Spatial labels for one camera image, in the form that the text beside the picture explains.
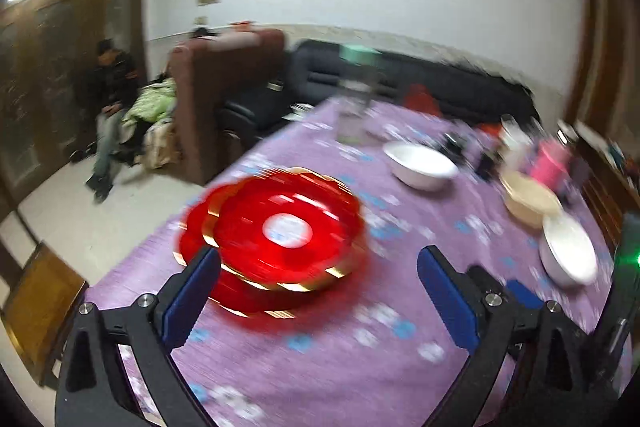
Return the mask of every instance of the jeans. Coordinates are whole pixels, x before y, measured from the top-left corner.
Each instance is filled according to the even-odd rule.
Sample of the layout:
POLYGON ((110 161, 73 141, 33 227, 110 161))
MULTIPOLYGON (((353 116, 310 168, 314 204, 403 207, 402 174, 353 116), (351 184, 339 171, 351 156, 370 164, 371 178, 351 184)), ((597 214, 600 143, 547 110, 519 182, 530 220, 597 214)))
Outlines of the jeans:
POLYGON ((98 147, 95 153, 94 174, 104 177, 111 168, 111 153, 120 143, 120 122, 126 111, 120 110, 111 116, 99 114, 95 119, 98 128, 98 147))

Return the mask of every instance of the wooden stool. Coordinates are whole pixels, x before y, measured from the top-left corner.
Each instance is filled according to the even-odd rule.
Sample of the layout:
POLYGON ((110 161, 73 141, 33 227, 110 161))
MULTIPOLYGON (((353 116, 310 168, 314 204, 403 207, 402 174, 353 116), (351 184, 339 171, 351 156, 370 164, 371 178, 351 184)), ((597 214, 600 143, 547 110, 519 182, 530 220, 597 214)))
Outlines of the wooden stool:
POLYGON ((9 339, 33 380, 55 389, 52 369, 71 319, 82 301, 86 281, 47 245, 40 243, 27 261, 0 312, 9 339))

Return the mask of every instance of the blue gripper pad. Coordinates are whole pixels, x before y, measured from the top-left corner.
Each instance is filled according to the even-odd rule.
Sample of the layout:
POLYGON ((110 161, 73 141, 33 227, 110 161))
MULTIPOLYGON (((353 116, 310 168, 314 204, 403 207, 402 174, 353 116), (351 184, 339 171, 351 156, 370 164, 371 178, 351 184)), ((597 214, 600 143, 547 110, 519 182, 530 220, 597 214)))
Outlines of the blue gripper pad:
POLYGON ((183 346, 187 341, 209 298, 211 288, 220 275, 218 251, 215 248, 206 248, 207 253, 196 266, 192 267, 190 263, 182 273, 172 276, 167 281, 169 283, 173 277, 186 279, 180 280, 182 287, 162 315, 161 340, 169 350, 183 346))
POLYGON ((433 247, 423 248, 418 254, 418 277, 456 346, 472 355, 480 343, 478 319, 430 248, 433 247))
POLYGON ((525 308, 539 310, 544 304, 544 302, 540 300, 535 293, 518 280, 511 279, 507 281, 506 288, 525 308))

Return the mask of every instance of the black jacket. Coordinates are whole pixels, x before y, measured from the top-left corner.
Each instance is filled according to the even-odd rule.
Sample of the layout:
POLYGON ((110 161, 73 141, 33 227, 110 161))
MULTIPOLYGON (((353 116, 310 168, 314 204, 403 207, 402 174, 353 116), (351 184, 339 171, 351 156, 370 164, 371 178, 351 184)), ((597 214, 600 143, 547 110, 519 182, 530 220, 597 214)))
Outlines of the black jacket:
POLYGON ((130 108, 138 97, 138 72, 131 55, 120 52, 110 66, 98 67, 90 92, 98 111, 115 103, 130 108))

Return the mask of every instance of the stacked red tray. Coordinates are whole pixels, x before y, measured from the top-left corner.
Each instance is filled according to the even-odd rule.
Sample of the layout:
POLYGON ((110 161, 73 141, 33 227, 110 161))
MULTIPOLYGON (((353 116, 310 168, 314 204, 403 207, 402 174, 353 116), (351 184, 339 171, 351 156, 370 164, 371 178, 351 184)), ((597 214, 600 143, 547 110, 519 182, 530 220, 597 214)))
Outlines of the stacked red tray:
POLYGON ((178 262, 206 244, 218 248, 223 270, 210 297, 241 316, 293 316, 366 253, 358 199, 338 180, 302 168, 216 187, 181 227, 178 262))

------------------------------------------------------------------------

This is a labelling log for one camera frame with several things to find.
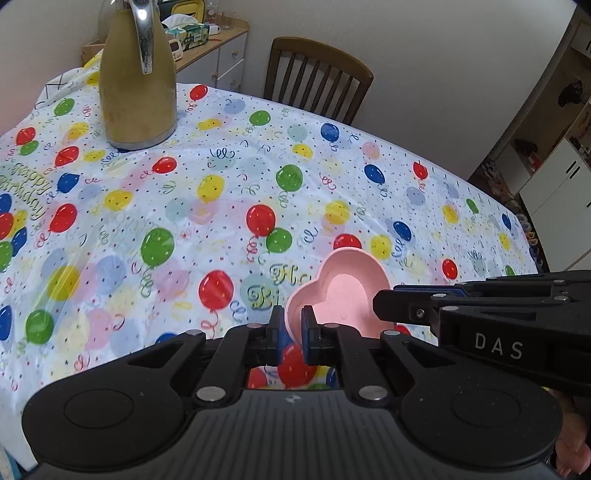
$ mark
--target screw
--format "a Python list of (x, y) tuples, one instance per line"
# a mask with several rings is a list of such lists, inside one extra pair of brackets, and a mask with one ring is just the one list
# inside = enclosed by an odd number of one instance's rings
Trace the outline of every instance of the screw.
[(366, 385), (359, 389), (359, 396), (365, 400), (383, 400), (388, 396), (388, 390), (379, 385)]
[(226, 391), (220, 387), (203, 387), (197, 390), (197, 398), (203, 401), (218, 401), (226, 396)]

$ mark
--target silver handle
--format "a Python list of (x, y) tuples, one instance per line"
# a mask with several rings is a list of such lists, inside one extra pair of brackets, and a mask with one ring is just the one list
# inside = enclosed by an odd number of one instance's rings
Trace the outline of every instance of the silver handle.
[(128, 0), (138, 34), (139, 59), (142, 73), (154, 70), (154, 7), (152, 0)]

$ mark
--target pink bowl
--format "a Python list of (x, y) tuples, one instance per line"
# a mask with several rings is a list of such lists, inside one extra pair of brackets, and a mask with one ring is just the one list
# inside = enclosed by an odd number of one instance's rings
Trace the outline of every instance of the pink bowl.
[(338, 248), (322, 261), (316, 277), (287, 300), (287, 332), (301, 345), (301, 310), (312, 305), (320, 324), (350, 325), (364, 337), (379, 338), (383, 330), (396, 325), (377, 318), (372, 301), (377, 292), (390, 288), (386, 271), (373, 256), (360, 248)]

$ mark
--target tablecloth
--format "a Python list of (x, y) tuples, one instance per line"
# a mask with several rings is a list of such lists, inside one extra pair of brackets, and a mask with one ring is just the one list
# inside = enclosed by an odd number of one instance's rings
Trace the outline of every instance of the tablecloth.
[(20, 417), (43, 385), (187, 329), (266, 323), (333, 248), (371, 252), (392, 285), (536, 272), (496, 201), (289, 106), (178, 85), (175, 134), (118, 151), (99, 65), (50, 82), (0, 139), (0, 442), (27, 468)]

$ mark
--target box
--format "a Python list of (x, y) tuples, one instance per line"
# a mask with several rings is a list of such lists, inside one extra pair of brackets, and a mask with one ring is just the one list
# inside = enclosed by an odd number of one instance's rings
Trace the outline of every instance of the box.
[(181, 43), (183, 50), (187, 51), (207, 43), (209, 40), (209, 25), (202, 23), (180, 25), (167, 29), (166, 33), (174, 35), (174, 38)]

------------------------------------------------------------------------

What is being asked – The lines holding the word "camera" are the answer. Pull them out of the records and copy them.

Exercise answer –
Spatial labels for one camera image, in the form that the text beside the picture explains.
This is a labelling log for one camera frame with several things to find.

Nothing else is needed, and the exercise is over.